## [Work instructions]
For the data below, restate word for word only the lines from the line containing "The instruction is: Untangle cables" through the line containing "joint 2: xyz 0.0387", both ends included.

============================================================

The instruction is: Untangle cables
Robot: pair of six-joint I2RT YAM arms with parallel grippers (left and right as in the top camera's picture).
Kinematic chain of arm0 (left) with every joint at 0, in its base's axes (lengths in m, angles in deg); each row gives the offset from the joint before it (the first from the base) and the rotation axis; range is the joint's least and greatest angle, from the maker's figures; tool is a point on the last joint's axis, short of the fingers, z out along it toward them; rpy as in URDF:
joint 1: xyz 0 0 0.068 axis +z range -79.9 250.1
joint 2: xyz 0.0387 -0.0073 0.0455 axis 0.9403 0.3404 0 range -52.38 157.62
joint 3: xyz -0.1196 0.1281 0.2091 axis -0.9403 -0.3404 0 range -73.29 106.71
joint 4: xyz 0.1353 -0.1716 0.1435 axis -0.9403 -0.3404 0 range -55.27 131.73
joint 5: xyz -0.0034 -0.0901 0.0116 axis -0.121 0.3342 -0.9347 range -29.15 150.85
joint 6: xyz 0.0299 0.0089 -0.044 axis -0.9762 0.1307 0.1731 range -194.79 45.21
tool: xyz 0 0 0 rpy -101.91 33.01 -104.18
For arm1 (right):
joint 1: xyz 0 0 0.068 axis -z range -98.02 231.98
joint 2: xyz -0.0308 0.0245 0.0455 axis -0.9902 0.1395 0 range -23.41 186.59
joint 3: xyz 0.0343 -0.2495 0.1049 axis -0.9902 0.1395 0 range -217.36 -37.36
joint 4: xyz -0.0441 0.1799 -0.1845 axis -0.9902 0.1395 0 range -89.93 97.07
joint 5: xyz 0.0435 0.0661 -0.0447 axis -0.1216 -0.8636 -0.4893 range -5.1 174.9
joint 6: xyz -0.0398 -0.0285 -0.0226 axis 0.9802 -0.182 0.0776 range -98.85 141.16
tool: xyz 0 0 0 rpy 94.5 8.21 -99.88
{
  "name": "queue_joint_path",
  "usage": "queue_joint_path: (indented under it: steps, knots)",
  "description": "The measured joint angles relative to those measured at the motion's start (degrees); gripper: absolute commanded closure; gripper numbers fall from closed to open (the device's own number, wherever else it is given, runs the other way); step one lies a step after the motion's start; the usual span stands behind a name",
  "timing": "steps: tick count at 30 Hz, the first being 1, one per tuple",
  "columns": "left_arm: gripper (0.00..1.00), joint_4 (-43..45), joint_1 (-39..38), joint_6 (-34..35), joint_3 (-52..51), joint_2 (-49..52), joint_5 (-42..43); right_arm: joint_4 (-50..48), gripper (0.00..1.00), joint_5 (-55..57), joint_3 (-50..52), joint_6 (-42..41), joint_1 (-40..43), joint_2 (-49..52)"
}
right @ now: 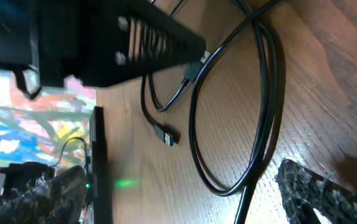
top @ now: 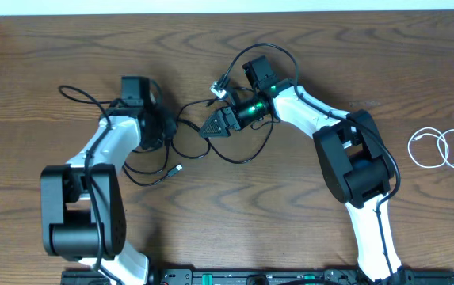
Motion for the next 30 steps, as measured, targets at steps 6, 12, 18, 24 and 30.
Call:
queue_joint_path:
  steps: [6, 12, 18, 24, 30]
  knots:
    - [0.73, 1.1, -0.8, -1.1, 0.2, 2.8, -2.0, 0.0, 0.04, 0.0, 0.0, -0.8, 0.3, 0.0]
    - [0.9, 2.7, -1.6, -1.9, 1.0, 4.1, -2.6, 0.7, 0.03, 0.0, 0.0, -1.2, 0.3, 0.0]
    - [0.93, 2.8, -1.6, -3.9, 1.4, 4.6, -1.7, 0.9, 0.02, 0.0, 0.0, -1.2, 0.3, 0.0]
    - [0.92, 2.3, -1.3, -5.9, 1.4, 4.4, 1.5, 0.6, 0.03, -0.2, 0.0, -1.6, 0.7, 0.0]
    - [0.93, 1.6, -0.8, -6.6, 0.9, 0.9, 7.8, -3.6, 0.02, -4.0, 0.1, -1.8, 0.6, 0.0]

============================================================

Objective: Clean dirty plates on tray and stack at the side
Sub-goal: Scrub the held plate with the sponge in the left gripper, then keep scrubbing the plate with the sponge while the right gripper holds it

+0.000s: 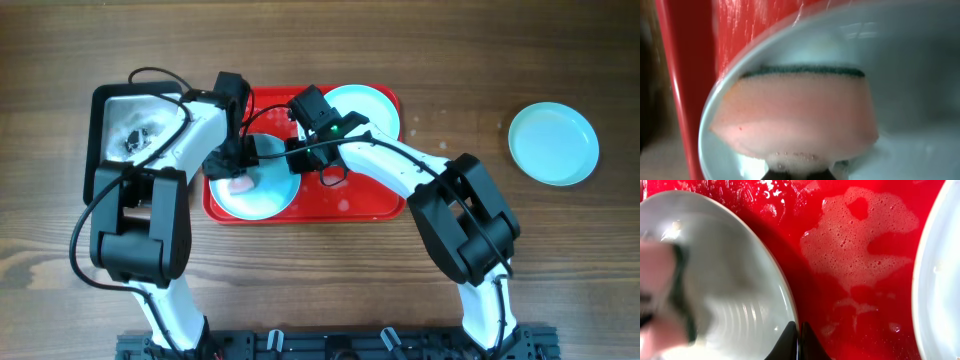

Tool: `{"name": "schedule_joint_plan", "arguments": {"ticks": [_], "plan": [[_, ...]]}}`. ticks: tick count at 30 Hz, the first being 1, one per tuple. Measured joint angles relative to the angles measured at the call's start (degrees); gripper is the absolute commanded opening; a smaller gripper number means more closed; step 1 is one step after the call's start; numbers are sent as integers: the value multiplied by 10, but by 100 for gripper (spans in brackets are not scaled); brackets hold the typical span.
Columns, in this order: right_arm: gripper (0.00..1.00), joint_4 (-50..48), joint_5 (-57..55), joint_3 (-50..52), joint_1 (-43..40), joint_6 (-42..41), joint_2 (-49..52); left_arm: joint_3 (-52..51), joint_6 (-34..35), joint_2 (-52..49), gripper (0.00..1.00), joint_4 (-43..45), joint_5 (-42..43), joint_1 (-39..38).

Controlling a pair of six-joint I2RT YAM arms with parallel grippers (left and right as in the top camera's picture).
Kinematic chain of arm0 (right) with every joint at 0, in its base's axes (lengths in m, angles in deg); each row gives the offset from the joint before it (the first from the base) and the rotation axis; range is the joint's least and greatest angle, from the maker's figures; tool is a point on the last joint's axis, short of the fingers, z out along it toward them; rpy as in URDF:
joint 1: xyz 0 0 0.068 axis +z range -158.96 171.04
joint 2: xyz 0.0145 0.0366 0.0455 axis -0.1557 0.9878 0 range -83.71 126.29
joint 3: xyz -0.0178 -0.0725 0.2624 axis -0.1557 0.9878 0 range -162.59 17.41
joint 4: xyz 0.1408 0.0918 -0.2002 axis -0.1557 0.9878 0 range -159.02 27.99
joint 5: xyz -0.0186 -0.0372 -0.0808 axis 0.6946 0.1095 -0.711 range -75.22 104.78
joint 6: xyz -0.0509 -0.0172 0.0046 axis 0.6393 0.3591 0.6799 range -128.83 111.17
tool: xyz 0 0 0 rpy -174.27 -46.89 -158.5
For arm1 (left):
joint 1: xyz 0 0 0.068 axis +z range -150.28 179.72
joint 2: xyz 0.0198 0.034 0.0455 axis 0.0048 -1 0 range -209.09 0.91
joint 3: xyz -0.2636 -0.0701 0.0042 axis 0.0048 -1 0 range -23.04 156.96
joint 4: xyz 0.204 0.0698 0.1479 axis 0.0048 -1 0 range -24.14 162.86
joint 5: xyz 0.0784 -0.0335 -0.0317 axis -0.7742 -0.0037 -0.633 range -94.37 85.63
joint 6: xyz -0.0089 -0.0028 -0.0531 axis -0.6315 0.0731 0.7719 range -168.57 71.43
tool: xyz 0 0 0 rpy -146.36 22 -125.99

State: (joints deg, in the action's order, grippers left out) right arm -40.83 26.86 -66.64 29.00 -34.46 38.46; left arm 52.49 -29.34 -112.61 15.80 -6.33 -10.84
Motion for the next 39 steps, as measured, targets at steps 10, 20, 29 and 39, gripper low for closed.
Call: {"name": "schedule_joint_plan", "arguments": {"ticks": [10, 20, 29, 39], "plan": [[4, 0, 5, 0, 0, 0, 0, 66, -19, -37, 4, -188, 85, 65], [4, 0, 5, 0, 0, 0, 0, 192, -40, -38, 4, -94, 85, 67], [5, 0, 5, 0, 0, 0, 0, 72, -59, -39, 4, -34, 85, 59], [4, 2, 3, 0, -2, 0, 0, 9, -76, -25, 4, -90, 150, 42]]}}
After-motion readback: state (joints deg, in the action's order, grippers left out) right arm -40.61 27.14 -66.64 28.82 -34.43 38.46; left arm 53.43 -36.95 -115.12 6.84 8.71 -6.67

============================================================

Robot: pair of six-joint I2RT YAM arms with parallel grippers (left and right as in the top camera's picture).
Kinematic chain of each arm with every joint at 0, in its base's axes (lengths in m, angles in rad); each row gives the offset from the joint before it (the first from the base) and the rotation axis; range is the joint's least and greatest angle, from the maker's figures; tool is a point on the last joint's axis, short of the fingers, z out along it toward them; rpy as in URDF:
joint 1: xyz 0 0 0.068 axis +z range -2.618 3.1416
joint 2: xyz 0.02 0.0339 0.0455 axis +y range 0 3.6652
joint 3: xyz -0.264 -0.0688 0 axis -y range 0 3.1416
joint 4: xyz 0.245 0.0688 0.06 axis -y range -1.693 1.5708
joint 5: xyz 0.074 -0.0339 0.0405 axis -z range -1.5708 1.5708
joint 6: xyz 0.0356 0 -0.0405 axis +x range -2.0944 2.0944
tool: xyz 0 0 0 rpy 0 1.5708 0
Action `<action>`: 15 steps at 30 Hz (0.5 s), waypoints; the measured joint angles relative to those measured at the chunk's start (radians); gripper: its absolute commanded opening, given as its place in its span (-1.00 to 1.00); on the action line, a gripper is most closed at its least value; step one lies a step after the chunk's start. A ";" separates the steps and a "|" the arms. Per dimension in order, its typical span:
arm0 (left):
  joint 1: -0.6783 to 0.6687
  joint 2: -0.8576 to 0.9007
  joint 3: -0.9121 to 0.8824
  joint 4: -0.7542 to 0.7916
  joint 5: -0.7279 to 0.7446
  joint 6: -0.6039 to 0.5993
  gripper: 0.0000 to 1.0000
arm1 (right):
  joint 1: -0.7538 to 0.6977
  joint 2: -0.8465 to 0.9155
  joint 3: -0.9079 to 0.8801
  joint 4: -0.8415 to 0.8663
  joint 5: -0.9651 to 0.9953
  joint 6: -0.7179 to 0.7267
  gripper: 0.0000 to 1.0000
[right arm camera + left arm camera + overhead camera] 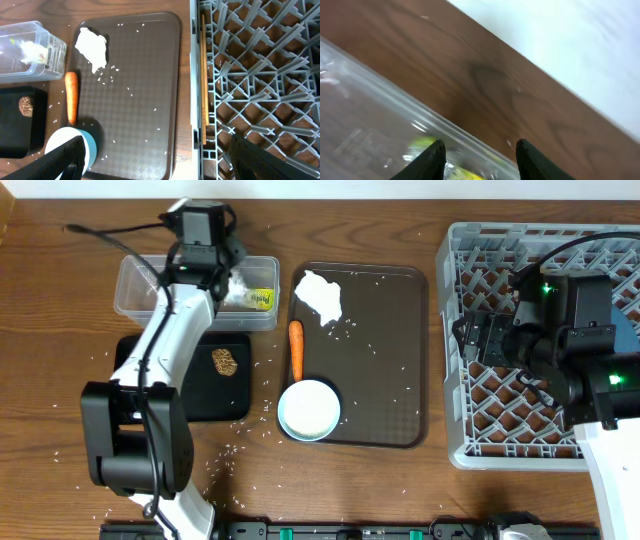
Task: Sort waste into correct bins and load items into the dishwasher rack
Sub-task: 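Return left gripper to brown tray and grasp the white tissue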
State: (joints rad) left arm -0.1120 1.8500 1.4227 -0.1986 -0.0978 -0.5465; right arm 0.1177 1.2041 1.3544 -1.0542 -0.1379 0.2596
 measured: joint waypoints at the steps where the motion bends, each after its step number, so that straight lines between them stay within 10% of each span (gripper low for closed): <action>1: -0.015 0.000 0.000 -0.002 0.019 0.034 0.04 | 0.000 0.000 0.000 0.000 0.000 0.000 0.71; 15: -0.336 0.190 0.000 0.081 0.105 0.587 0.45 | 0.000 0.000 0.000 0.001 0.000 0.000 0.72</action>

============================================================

## [Problem solution]
The instruction is: Untangle cables
Robot: pair of six-joint I2RT YAM arms with parallel grippers (left and right as in the top camera's picture).
Kinematic chain of arm0 (left) with every joint at 0, in its base's axes (lengths in m, angles in deg); each row gives the offset from the joint before it (the first from the base) and the rotation axis; range is the joint's least and greatest angle, from the maker's figures; tool is a point on the last joint's axis, short of the fingers, z out along it toward them; rpy as in URDF:
joint 1: xyz 0 0 0.068 axis +z range -79.9 250.1
joint 2: xyz 0.0387 -0.0073 0.0455 axis 0.9403 0.3404 0 range -52.38 157.62

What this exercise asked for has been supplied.